Yes, if you dig down older mails, you will see I reported that as a Ubuntu 
kernel bug (not sure about other Linux flavors) .. vm.min_free_kbytes is the 
way to work around that..


From: ceph-users [mailto:ceph-users-boun...@lists.ceph.com] On Behalf Of Tuomas 
Juntunen
Sent: Friday, August 07, 2015 1:57 PM
To: 'Константин Сахинов'; 'Quentin Hartman'
Cc: 'ceph-users'
Subject: Re: [ceph-users] Flapping OSD's when scrubbing

Hi

Thanks, we were able to resolve the problem by disabling swap completely, no 
need for it anyway.

Also memory was fragmenting since all memory was used for caching

Running “perf top”  we saw that freeing blocks of memory took all the cpu power

Samples: 4M of event 'cycles', Event count (approx.): 965471653281
 71.95%  [kernel]                 [k] isolate_freepages_block
 10.37%  [kernel]                 [k] __reset_isolation_suitable

Now by forcing systems to have 10GB of free memory all the time, the problem 
was solved.

We added

vm.min_free_kbytes = 10000000

to /etc/sysctl.conf

Don’t know why this happens, is this a “problem” of the kernel version we are 
running or something else. (Ubuntu 14.04 3.13.0-32-generic)

Br,
Tuomas

From: Константин Сахинов [mailto:sakhi...@gmail.com]
Sent: 7. elokuuta 2015 21:15
To: Tuomas Juntunen; Quentin Hartman
Cc: ceph-users
Subject: Re: [ceph-users] Flapping OSD's when scrubbing

Hi!

One time I faced such a behavior of my home cluster. At the time my OSDs go 
down I noticed that node is using swap despite of sufficient memory. Tuning 
/proc/sys/vm/swappiness to 0 helped to solve the problem.

пт, 7 авг. 2015 г. в 20:41, Tuomas Juntunen 
<tuomas.juntu...@databasement.fi<mailto:tuomas.juntu...@databasement.fi>>:
Thanks

We play with the values a bit and see what happens.

Br,
Tuomas


From: Quentin Hartman 
[mailto:qhart...@direwolfdigital.com<mailto:qhart...@direwolfdigital.com>]
Sent: 7. elokuuta 2015 20:32
To: Tuomas Juntunen
Cc: ceph-users
Subject: Re: [ceph-users] Flapping OSD's when scrubbing

That kind of behavior is usually caused by the OSDs getting busy enough that 
they aren't answering heartbeats in a timely fashion. It can also happen if you 
have any netowrk flakiness and heartbeats are getting lost because of that.

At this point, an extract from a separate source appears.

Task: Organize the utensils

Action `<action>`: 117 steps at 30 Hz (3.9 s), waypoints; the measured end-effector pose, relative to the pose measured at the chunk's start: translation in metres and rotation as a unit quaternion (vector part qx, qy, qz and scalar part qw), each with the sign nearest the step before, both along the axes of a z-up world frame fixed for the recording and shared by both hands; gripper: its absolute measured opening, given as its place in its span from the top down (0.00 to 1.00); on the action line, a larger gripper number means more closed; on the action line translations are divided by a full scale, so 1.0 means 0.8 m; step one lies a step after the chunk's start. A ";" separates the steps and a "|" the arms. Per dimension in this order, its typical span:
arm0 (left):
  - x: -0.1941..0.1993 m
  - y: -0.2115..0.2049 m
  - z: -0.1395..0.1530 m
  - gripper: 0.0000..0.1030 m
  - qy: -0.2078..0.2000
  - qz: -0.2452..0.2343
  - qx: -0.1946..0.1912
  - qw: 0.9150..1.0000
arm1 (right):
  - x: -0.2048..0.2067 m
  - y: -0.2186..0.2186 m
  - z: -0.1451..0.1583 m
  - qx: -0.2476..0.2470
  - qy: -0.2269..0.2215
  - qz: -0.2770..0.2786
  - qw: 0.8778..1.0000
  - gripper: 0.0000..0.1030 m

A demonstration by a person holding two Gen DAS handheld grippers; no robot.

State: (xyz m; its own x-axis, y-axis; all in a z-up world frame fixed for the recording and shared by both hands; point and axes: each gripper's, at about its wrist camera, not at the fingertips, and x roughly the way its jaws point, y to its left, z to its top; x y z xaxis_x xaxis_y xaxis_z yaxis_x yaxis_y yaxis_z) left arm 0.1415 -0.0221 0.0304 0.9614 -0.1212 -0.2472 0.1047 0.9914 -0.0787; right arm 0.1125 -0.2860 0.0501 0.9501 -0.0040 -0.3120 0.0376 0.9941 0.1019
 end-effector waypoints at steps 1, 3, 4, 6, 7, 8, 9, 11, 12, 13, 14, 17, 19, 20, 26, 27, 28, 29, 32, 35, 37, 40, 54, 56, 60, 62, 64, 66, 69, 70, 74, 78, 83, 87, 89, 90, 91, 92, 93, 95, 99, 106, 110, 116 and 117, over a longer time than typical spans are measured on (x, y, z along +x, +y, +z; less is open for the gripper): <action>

I think (I'm not positive though) that increasing your heartbeat interval may 
help. Also, looking at the number of threads you have for your OSDs, that seems 
potentially problematic. If you've got 24 OSDs per machine and each one is 
running 12 threads, that's 288 threads on 12 cores for just the requests. Plus 
the disk threads, plus the filestore op threads... That level of thread 
contention seems like it might be contributing to missing the heartbeats. But 
again, that's conjecture. I've not worked with a setup as dense as yours.

QH

On Fri, Aug 7, 2015 at 11:21 AM, Tuomas Juntunen 
<tuomas.juntu...@databasement.fi<mailto:tuomas.juntu...@databasement.fi>> wrote:
Hi

We are experiencing an annoying problem where scrubs make OSD’s flap down and 
cause Ceph cluster to be unusable for couple of minutes.

Our cluster consists of three nodes connected with 40gbit infiniband using 
IPoIB, with 2x 6 core X5670 CPU’s and 64GB of memory
Each node has 6 SSD’s for journals to 12 OSD’s 2TB disks (Fast pools) and 
another 12 OSD’s 4TB disks (Archive pools) which have journal on the same disk.

It seems that our cluster is constantly doing scrubbing, we rarely see only 
active+clean, below is the status at the moment.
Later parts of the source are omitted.